PROBLEM DESCRIPTION. Each line of the material below should be retyped precisely as it appears.

________

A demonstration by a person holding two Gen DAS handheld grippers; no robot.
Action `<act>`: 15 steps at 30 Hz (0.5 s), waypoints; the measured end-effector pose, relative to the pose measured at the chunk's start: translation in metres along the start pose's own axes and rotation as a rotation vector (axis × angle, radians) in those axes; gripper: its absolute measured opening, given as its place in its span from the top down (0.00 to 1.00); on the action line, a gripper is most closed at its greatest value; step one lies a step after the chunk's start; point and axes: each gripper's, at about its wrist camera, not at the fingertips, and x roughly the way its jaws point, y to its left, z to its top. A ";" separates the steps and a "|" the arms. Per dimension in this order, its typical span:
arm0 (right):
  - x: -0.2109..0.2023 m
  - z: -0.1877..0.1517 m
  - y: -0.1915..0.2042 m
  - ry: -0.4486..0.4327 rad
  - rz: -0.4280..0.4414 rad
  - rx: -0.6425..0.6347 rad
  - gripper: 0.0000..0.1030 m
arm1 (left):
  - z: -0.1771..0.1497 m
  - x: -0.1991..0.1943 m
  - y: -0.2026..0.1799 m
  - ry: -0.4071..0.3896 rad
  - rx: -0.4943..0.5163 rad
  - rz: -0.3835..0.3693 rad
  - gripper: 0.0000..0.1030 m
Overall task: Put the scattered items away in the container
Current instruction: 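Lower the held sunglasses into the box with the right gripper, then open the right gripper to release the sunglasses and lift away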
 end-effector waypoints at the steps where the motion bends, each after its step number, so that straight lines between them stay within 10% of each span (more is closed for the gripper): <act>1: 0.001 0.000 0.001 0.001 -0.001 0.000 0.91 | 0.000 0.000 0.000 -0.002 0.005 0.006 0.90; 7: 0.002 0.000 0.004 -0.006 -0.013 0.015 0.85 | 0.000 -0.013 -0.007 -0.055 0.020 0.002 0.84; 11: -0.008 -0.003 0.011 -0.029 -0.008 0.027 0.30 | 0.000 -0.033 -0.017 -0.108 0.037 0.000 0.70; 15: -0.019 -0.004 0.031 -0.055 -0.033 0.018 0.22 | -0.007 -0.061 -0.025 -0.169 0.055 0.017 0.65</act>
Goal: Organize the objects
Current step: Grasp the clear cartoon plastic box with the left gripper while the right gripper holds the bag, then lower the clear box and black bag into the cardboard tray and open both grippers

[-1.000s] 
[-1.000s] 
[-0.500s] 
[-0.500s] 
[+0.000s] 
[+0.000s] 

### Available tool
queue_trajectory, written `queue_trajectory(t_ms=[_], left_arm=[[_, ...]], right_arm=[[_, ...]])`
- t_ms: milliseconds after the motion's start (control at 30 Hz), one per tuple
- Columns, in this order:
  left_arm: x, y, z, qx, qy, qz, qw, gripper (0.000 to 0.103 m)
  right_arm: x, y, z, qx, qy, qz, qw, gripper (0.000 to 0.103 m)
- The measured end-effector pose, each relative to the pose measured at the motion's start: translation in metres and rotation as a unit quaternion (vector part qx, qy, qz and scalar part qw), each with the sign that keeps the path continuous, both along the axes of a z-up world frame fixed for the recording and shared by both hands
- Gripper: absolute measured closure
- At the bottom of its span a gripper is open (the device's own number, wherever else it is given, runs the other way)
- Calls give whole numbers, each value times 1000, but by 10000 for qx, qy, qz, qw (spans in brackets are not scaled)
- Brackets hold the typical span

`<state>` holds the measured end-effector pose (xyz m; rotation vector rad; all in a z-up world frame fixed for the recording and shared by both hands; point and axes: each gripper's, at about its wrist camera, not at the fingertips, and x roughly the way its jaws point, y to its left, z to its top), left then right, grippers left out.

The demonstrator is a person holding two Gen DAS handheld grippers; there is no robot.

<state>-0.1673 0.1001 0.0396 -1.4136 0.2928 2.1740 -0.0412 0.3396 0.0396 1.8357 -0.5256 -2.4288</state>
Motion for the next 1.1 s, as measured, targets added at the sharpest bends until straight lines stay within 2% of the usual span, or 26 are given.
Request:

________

FINAL ANSWER.
A demonstration by a person holding two Gen DAS handheld grippers; no robot.
Action `<act>`: 15 steps at 30 Hz (0.5 s), waypoints; the measured end-effector pose, relative to the pose measured at the chunk's start: translation in metres along the start pose's own axes and rotation as a rotation vector (axis × angle, radians) in those axes; gripper: its absolute measured opening, given as its place in its span from the top down (0.00 to 1.00); on the action line, a gripper is most closed at its greatest value; step one lies a step after the chunk's start; point and axes: each gripper's, at about its wrist camera, not at the fingertips, and x roughly the way its jaws point, y to its left, z to its top. A ";" separates the steps and a "|" the arms. Per dimension in this order, its typical span:
arm0 (right):
  - x: -0.2109..0.2023 m
  - z: -0.1877..0.1517 m
  - y: -0.1915..0.2042 m
  - ry: -0.4486..0.4327 rad
  - rz: -0.4280..0.4414 rad
  - rx: -0.6425..0.6347 rad
  - gripper: 0.0000..0.1030 m
arm1 (left):
  - z: -0.1771..0.1497 m
  - x: -0.1991..0.1943 m
  - y: -0.2026..0.1799 m
  - ry: -0.4071..0.3896 rad
  - rx: -0.4943..0.5163 rad
  - rz: -0.3835..0.3693 rad
  - gripper: 0.0000..0.1030 m
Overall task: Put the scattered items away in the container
Current instruction: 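Lower the held sunglasses into the box with the right gripper, then open the right gripper to release the sunglasses and lift away
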 end-effector waypoints at the steps where the motion bends, each after its step number, so that straight lines between them stay within 10% of each span (more is closed for the gripper): <act>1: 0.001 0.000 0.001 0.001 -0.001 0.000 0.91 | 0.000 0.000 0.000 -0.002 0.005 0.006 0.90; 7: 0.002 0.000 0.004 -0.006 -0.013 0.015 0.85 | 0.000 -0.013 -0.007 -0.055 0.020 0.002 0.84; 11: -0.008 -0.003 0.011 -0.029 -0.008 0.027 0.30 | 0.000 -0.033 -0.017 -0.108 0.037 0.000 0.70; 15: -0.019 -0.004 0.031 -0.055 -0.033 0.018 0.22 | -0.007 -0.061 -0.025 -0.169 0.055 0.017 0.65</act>
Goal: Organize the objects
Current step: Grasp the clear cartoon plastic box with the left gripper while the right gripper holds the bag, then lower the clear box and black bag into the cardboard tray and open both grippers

[-1.000s] 
[-1.000s] 
[-0.500s] 
[-0.500s] 
[+0.000s] 
[+0.000s] 

### Available tool
queue_trajectory, written `queue_trajectory(t_ms=[_], left_arm=[[_, ...]], right_arm=[[_, ...]])`
- t_ms: milliseconds after the motion's start (control at 30 Hz), one per tuple
- Columns, in this order:
  left_arm: x, y, z, qx, qy, qz, qw, gripper (0.000 to 0.103 m)
  right_arm: x, y, z, qx, qy, qz, qw, gripper (0.000 to 0.103 m)
- The measured end-effector pose, each relative to the pose measured at the motion's start: translation in metres and rotation as a unit quaternion (vector part qx, qy, qz and scalar part qw), each with the sign that keeps the path continuous, both along the axes of a z-up world frame fixed for the recording and shared by both hands
- Gripper: absolute measured closure
- At the bottom of its span a gripper is open (the device's own number, wherever else it is given, runs the other way)
- Calls give whole numbers, each value times 1000, but by 10000 for qx, qy, qz, qw (spans in brackets are not scaled)
- Brackets hold the typical span

`<state>` holds the measured end-effector pose (xyz m; rotation vector rad; all in a z-up world frame fixed for the recording and shared by both hands; point and axes: each gripper's, at about its wrist camera, not at the fingertips, and x roughly the way its jaws point, y to its left, z to its top), left then right, grippers left out.

The demonstrator is a person holding two Gen DAS handheld grippers; there is no robot.

<state>-0.1673 0.1001 0.0396 -1.4136 0.2928 2.1740 -0.0412 0.3396 0.0396 1.8357 -0.5256 -2.4288</state>
Motion for the next 1.1 s, as measured, targets added at the sharpest bends until straight lines stay within 2% of the usual span, or 26 are given.
Request:

There is nothing else to the answer.